> _TASK GOAL_: Can you restate the lines of the entries below, word for word, from the first one through the line that includes "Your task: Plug"?

> _THE DATA_:

Content starts

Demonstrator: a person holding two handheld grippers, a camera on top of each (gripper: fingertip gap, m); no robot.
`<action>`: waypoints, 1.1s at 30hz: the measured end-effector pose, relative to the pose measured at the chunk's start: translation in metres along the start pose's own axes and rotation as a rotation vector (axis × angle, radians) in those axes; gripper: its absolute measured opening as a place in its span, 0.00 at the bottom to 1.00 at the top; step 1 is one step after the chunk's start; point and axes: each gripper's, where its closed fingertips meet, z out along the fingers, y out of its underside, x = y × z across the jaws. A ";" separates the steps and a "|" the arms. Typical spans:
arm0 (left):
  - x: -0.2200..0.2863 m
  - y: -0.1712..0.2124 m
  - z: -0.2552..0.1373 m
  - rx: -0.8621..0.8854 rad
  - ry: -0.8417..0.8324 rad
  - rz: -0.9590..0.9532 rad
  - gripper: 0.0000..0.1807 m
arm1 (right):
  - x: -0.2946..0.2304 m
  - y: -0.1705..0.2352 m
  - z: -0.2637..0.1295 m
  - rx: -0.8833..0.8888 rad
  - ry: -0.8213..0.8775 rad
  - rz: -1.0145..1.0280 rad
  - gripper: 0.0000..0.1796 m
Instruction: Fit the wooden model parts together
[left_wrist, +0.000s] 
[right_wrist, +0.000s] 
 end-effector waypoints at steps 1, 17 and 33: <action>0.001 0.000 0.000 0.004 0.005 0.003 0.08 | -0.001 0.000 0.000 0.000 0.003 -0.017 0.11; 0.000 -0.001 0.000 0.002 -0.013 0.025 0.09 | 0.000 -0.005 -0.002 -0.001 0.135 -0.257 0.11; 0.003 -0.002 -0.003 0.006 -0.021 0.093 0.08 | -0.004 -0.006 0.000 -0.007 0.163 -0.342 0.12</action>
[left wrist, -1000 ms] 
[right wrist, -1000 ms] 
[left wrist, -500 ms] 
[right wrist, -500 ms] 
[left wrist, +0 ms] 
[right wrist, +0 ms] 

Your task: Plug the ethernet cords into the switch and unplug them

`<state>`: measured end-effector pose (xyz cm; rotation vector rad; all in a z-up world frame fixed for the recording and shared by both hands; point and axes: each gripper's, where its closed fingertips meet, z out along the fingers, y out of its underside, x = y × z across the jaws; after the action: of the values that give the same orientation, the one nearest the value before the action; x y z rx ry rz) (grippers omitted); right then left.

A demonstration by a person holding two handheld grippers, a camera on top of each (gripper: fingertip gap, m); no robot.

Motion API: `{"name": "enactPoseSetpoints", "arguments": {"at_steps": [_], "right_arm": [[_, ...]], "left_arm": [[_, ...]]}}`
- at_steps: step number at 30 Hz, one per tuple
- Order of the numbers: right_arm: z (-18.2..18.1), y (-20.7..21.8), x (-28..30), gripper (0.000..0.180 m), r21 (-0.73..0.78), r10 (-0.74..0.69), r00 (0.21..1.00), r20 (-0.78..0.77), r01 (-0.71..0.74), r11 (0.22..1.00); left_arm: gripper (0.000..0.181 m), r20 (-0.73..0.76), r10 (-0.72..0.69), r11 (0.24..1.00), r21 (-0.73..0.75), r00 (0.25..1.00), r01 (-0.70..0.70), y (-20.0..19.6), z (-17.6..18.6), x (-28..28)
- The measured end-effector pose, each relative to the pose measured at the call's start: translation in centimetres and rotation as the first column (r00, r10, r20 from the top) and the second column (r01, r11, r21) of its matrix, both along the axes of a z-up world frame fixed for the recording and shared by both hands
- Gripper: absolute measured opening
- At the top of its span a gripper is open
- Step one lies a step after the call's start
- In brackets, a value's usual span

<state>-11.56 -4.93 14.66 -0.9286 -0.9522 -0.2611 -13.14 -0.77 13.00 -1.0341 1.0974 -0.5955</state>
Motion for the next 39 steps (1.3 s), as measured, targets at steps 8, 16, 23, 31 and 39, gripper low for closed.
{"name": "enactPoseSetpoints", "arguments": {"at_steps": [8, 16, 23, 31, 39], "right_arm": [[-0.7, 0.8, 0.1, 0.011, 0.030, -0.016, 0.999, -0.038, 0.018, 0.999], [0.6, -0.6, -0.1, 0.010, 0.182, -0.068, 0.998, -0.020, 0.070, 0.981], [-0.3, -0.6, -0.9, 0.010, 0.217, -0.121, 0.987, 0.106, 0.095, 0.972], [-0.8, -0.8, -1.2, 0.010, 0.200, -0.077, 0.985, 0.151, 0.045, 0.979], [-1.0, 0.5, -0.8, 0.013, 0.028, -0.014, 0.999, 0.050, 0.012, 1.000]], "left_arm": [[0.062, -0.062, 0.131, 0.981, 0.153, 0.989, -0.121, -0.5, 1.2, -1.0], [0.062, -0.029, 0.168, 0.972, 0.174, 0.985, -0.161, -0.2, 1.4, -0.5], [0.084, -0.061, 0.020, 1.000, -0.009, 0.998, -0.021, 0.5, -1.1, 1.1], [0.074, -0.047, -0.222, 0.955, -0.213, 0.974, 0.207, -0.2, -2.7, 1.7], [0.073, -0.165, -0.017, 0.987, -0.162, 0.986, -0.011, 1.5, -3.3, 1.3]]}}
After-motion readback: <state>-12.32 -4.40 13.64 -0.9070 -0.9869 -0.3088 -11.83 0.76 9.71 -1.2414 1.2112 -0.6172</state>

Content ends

> _SOLUTION TO THIS TASK_:
Demonstrator: a person holding two handheld grippers, a camera on top of each (gripper: fingertip gap, m); no robot.
`<action>`: waypoints, 1.1s at 30hz: the measured end-effector pose, relative to the pose measured at the chunk's start: translation in metres along the start pose's own axes and rotation as a rotation vector (axis × angle, radians) in those axes; gripper: its absolute measured opening as a place in its span, 0.00 at the bottom to 1.00 at the top; step 1 is one step after the chunk's start; point and axes: each gripper's, where its closed fingertips meet, z out along the fingers, y out of its underside, x = y × z across the jaws. A ";" separates the steps and a "|" the arms. Typical spans:
arm0 (left):
  - x: -0.2200..0.2863 m
  - y: -0.1712..0.2124 m
  - z: -0.2552..0.1373 m
  - rx: -0.8621..0.8854 rad
  - ry: -0.8417..0.8324 rad
  - rz: -0.9590..0.9532 rad
  - gripper: 0.0000..0.1807 m
arm1 (right):
  - x: -0.2946..0.2304 m
  - y: -0.1705..0.2352 m
  - z: -0.2637..0.1295 m
  - rx: -0.8833..0.8888 rad
  - ry: -0.8213..0.8775 rad
  - rz: -1.0145..1.0280 rad
  - gripper: 0.0000..0.1796 m
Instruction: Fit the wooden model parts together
[left_wrist, +0.000s] 
[right_wrist, +0.000s] 
 end-effector waypoints at steps 1, 17 and 33: <action>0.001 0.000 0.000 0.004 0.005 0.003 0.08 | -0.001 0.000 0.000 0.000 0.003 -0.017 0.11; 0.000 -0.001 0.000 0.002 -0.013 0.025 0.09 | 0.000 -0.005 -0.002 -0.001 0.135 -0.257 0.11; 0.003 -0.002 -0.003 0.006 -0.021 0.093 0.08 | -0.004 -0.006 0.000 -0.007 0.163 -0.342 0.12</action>
[left wrist, -1000 ms] 
[right wrist, -1000 ms] 
[left wrist, -500 ms] 
[right wrist, -500 ms] 
[left wrist, +0 ms] 
[right wrist, +0 ms] 

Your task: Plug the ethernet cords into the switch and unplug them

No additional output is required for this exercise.